Politics will dominate economics until the April 11 elections. The elections continue to be very open, with the leading candidates for the presidency garnering no more than 10% to 11% of support in polls. Only seven percentage points separate the leading candidates from those in 6th to 7th place. Undecided and blank poll results garnered three times the responses of the leaders in the polls. In short, there are only so many ways to say that the race is as open as can be. As elections near, votes typically start concentrating around candidates who are more likely to get into the second round.

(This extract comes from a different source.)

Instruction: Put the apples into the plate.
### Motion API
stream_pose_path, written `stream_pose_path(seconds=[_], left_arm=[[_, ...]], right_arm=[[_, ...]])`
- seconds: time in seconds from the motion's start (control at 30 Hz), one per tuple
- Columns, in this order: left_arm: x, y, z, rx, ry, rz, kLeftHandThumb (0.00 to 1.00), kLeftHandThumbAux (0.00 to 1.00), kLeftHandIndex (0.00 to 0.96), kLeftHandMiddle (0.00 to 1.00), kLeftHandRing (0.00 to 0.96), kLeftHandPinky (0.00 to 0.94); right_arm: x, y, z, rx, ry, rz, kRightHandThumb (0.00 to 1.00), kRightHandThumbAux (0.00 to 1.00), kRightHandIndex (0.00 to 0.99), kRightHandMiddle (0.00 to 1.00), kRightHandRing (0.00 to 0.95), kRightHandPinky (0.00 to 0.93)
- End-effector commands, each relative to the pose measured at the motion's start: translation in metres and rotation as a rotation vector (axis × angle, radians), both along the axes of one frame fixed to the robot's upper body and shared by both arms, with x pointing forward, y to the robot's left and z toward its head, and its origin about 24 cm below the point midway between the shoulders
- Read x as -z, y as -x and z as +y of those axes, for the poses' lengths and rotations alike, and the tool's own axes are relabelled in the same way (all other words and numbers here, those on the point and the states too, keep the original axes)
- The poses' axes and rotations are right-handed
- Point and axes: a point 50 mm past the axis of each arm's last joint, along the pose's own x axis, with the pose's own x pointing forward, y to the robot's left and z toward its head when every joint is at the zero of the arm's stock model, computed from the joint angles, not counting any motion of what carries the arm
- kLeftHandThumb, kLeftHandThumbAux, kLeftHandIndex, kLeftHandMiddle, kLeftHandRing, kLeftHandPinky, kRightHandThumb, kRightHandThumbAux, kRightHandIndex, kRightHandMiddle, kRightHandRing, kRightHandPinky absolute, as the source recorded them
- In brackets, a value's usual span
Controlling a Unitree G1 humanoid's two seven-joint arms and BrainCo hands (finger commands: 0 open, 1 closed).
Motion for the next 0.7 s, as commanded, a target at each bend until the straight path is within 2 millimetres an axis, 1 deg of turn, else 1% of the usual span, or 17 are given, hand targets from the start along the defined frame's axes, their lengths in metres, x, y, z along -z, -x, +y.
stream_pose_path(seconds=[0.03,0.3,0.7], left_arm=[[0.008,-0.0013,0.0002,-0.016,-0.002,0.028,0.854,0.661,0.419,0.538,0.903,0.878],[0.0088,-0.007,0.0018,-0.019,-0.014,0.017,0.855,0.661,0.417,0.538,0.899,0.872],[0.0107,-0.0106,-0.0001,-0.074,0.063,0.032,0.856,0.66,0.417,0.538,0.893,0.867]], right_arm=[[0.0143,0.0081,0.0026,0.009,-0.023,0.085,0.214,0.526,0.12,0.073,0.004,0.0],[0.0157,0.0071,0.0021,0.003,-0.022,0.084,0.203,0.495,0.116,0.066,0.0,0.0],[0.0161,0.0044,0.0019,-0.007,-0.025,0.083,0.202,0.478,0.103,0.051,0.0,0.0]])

In recent economic news, inflation subsided to 2.4% y/y in February from 2.7% y/y in January and, with this print, our concerns over inflation’s trend have also eased. This is a level of inflation at which the BCRP can be comfortable leaving its reference rate at 0.25% for a prolonged period of time (third chart).

Copper has been the talk of the town ever since it surpassed USD 4/lb, a price nearly beyond belief just six months ago. The FX market has yet to acknowledge high metal prices, however, and the PEN has continued to weaken. A correction and realignment with metal price fundamentals later in the year may depend on how much confidence the soon-to-be elected authorities instill in markets. In the short term, corporate USD demand has continued to be firm, but at a reduced pace, while offshore USD demand has come off the sidelines to put additional downward pressure on the PEN. In response, the BCRP has become more active in containing the PEN’s losses. The end result is a moderate softening of the USDPEN to the 3.66–3.68 level. We had been expecting this range, as the PEN typically weakens prior to elections.